:: Exercise ::
Make an exact copy of all the data.

(Data extracted from a collection)
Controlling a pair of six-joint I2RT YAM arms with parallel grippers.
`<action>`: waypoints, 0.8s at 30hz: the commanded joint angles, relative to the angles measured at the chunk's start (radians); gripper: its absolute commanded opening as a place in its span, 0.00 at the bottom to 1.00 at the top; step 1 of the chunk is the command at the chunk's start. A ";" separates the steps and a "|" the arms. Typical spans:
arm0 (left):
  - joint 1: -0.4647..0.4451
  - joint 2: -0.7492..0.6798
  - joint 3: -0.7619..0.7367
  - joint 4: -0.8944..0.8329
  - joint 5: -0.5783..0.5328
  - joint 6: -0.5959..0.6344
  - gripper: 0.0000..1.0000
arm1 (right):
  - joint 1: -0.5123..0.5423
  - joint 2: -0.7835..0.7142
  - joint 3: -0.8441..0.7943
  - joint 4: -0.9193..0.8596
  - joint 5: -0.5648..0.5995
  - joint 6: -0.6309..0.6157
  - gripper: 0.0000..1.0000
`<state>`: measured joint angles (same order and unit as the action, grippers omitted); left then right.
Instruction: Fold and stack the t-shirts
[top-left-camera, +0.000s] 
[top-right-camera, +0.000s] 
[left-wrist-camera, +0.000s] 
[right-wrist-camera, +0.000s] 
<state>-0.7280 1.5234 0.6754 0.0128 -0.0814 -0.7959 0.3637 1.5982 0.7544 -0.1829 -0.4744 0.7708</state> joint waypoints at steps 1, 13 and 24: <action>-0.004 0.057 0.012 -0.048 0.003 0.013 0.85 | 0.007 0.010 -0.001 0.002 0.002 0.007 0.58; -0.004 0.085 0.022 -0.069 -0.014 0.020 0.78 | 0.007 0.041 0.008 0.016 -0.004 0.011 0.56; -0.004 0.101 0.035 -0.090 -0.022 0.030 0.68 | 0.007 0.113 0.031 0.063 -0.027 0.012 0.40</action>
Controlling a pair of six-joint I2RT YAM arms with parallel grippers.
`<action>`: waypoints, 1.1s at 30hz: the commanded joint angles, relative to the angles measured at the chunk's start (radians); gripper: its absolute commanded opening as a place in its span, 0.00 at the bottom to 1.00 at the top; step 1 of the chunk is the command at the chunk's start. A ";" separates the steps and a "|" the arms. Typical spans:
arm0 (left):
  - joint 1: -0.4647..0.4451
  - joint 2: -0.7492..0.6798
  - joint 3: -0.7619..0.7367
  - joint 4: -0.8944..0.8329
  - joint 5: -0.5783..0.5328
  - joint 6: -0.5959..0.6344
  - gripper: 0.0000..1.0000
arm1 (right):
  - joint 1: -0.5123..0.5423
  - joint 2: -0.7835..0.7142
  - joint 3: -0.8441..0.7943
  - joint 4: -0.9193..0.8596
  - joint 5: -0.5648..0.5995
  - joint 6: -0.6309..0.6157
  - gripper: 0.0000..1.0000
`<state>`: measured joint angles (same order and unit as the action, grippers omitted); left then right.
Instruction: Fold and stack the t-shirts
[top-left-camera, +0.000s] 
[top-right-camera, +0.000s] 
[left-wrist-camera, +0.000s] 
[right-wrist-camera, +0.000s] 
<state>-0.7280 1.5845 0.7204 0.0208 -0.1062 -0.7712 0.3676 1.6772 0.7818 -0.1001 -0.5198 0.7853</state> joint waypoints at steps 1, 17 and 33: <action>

:: Response for this exercise ::
Controlling a pair of six-joint I2RT YAM arms with parallel grippers.
`<action>`: waypoints, 0.8s at 30hz: the commanded joint angles, relative to the angles measured at the chunk's start (radians); gripper: its absolute commanded opening as a place in its span, 0.00 at the bottom to 1.00 at the top; step 1 of the chunk is the command at the chunk's start. A ";" separates the steps and a "|" the arms. Typical spans:
arm0 (left):
  - joint 1: -0.4647..0.4451
  - joint 2: -0.7492..0.6798
  - joint 3: -0.7619..0.7367
  - joint 4: -0.8944..0.8329
  - joint 5: -0.5783..0.5328
  - joint 6: -0.5959..0.6344
  - gripper: 0.0000..1.0000
arm1 (right):
  - joint 1: -0.5123..0.5423
  - joint 2: -0.7835..0.7142
  - joint 3: -0.8441..0.7943
  - joint 4: -0.9193..0.8596
  - joint 5: -0.5648..0.5995
  - joint 6: -0.6309..0.6157
  - gripper: 0.0000..1.0000
`<state>`: measured joint angles (same order and unit as the action, grippers omitted); left then right.
Instruction: Fold and stack the t-shirts
[top-left-camera, +0.000s] 
[top-right-camera, +0.000s] 
[left-wrist-camera, +0.000s] 
[right-wrist-camera, +0.000s] 
<state>-0.7280 1.5234 0.6754 0.0128 -0.0814 -0.7959 0.3637 1.5982 0.7544 -0.1829 -0.4744 0.7708</state> joint waypoints at steps 1, 13 and 24: <action>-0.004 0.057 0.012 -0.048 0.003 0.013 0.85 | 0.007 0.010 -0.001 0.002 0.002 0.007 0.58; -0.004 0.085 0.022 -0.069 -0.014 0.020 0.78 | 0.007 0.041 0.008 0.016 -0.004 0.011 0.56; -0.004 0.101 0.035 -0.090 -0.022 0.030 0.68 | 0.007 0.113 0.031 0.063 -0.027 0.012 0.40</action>
Controlling a pair of six-joint I2RT YAM arms with parallel grippers.
`<action>`: waypoints, 1.1s at 30hz: the commanded joint angles, relative to the angles measured at the chunk's start (radians); gripper: its absolute commanded opening as a place in its span, 0.00 at the bottom to 1.00 at the top; step 1 of the chunk is the command at the chunk's start. A ";" separates the steps and a "|" the arms. Typical spans:
arm0 (left):
  - joint 1: -0.4647..0.4451
  - joint 2: -0.7492..0.6798
  - joint 3: -0.7619..0.7367
  - joint 4: -0.8944..0.8329
  - joint 5: -0.5783..0.5328
  - joint 6: -0.5959..0.6344
  - gripper: 0.0000..1.0000
arm1 (right):
  - joint 1: -0.5123..0.5423
  - joint 2: -0.7835..0.7142
  - joint 3: -0.8441..0.7943
  - joint 4: -0.9193..0.8596
  - joint 5: -0.5648..0.5995
  - joint 6: -0.6309..0.6157
  - gripper: 0.0000..1.0000
`<state>`: measured joint angles (same order and unit as the action, grippers omitted); left then right.
Instruction: Fold and stack the t-shirts
[top-left-camera, +0.000s] 
[top-right-camera, +0.000s] 
[left-wrist-camera, +0.000s] 
[right-wrist-camera, +0.000s] 
<state>-0.7280 1.5845 0.7204 0.0208 -0.1062 -0.7712 0.3676 1.6772 0.7818 -0.1001 -0.5198 0.7853</state> joint waypoints at steps 1, 17 and 33: <action>

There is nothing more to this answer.